Cybersecurity experts explain how surveillance footage of Nancy Guthrie’s home was recovered


Investigators with the FBI and Pima County Sheriff’s Department said they were able to recover footage from a Google Nest camera outside the Arizona home of Nancy Guthrie — the missing mother of “Today” co-host Savannah Guthrie — by extracting “residual data located in backend systems,” raising new questions about how it was possible to retain the video.

Retired special agent Jason Pack told CBS News that locating the missing footage of a masked individual outside Guthrie’s door was “like finding a needle in a haystack,” providing a breakthrough authorities needed more than a week after she was reported missing. 

But many are questioning how footage was recovered from a doorbell camera that officials said was disconnected with no active subscription to store video. With a free Google Nest plan, the video should have been deleted within 3 to 6 hours — long after Guthrie was reported missing.

How doorbell cameras store data

Although Nest users with a free plan cannot access cannot access recordings past a certain time frame, cybersecurity experts say doorbell cameras, like Guthrie’s, have built-in backup mechanisms that enable them to store data across multiple layers, which makes short-term recovery possible.

“Internal storage uses a very lazy deletion mechanism, so the data wouldn’t be available to users who didn’t pay,” cybersecurity expert Alex Stamos explained to CBS News. “The video for non-subscribers would be marked for deletion, but depending on the exact implementation details, the actual files might not be deleted for days and the actual data wouldn’t be overwritten until the storage was needed.”

Patrick Jackson, a former NSA data researcher and the chief technology officer for privacy and security company Disconnect, added, “There’s kind of this old saying that data is never deleted, it’s just renamed. And I think this is a perfect, you know, showing of this where once this data’s uploaded, they may mark it for deletion, but it may never get deleted.”
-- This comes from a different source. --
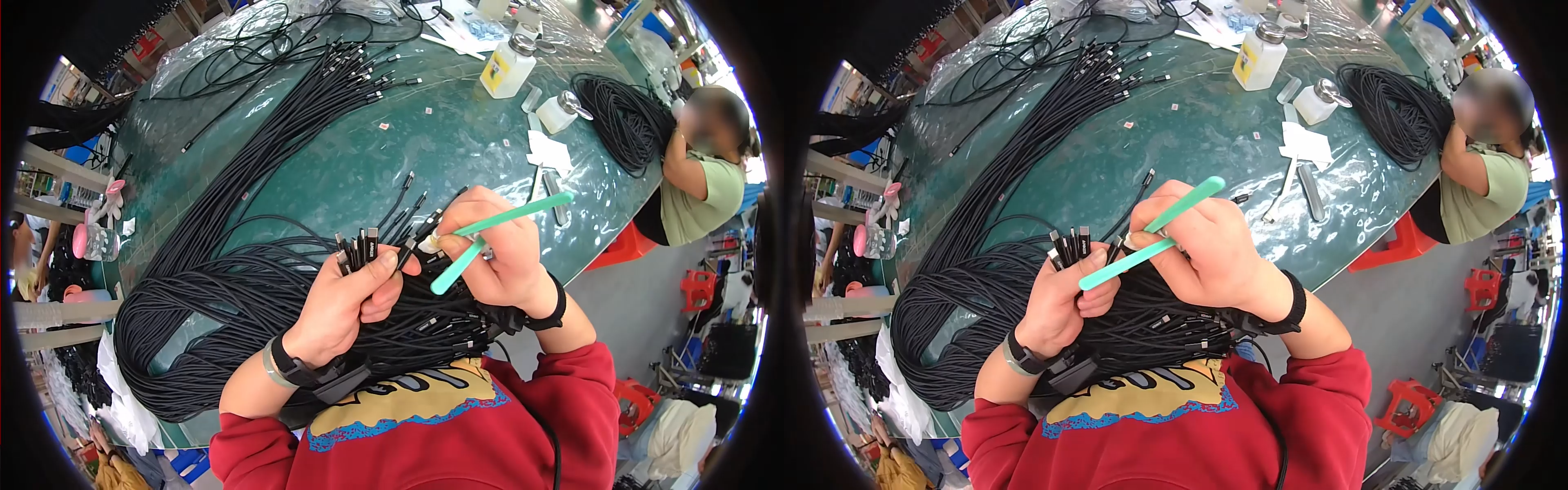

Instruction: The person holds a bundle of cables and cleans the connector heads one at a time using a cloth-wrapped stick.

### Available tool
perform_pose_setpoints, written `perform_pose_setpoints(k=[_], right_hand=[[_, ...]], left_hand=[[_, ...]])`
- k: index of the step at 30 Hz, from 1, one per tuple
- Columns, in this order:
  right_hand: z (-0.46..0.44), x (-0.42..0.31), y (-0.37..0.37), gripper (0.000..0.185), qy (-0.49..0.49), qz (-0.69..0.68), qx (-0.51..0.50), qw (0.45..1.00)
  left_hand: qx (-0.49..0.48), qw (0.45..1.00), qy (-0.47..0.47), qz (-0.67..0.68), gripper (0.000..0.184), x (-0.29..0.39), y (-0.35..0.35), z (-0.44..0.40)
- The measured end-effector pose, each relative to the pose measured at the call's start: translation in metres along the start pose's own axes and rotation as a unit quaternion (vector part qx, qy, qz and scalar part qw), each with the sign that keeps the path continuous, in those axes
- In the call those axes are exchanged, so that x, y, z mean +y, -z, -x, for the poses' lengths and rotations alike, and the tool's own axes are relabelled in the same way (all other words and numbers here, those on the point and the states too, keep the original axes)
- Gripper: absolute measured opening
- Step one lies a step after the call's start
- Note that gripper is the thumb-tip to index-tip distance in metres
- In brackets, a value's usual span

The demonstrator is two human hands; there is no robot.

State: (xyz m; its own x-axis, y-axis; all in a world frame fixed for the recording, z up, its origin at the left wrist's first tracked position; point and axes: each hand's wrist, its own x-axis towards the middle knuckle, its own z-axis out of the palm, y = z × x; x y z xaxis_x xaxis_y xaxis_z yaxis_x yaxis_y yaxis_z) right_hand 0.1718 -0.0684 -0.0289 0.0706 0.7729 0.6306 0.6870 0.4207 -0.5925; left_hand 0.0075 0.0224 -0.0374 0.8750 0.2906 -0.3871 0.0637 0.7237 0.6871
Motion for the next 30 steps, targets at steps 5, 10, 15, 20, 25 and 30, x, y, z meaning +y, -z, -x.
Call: perform_pose_setpoints(k=[5, 10, 15, 20, 25, 30], right_hand=[[-0.002, 0.001, -0.001, 0.012, 0.013, -0.008, 0.015, 1.0], [-0.001, -0.003, -0.002, 0.013, 0.015, -0.032, 0.013, 0.999], [-0.002, 0.001, 0.001, 0.014, 0.036, 0.004, 0.04, 0.999], [0.002, 0.005, -0.002, 0.013, 0.043, -0.02, 0.02, 0.999], [0.003, -0.003, 0.001, 0.011, -0.059, -0.004, 0.073, 0.996], [0.001, -0.004, 0.001, 0.011, -0.065, 0.019, 0.045, 0.997]], left_hand=[[-0.042, 0.998, 0.048, 0.011, 0.023, 0.001, 0.006, -0.002], [-0.066, 0.995, 0.058, 0.051, 0.022, 0.002, 0.009, -0.004], [-0.072, 0.994, 0.066, 0.044, 0.023, 0.005, 0.009, -0.004], [-0.05, 0.999, 0.021, 0.007, 0.025, 0.003, 0.003, -0.002], [-0.04, 0.999, 0.006, -0.025, 0.026, 0.0, 0.0, -0.001], [-0.026, 0.999, 0.004, -0.027, 0.025, -0.002, 0.0, 0.001]])
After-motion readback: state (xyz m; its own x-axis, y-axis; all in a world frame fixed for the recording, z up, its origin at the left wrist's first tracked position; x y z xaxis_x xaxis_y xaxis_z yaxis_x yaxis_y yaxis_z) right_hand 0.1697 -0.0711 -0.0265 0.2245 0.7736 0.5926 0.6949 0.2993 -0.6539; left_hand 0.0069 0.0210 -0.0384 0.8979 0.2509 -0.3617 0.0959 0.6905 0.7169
Jackson said most doorbell cameras also have a tamper mode, a security feature that alerts a user when a device is being disconnected or damaged. He believes this may serve as a signal for companies to hold onto data for a longer period of time.

“From Google’s server perspective, it knows if that device goes offline,” Jackson said. “And so if the last event was tamper detected, and it’s a motion event, it could tag it in a way where Google may not delete that and may know that this could have some value to some law enforcement.”

Jackson said there’s nothing in the terms of service that would prevent Google from activating this feature and retaining video for a longer period of time. He suspects most users aren’t aware of this potential feature.

Implications for future investigations

“This is Google tipping their hand for potentially a capability that maybe they’ve never disclosed,” Jackson said. “And maybe this rose to the occasion where they felt, OK, you know, we do have this ability, we’re going to use it for this occasion.” 

According to Google’s cloud storage protection backup recovery overview, “Cloud Storage offers a variety of options to help you protect your data from accidental or malicious deletion and recover your data in the event of a disaster. These options can be useful for legal or regulatory compliance, as well as for protecting data that is critical to your business.”

FBI Director Kash Patel told Fox News that authorities executed lawful searches and turned to private sector companies to “expedite results and then go into their systems and actually excavate material that people would think would normally be deleted and no one would look for.”

In a transparency report, Nest explained how the company responds to court orders or requests from law enforcement.

“When we get a request for user information, we review it carefully and only provide information within the scope and authority of the request. Privacy and security are incredibly important to us. Before complying with a request, we make sure it follows the law and Nest’s policies. We notify users about legal demands when appropriate, unless prohibited by law or court order. And if we think a request is overly broad, we’ll seek to narrow it,” the company stated online.

Jackson said the recovery of critical footage from Guthrie’s free account could open Google up to a flood of future law enforcement inquiries.

“We’re not the only ones as consumers looking at this kind of alarm,” Jackson said. “Law enforcement folks are looking at this as like, oh, this could be a new capability that we could add to our pipeline for when we’re trying to source video footage.” 

CBS News has reached out to Google for comment on the Nest footage. A Google spokesperson previously told CBS News, “We are assisting law enforcement with their investigation,” and adding that “this is an ongoing investigation, and we cannot share further details at this time.”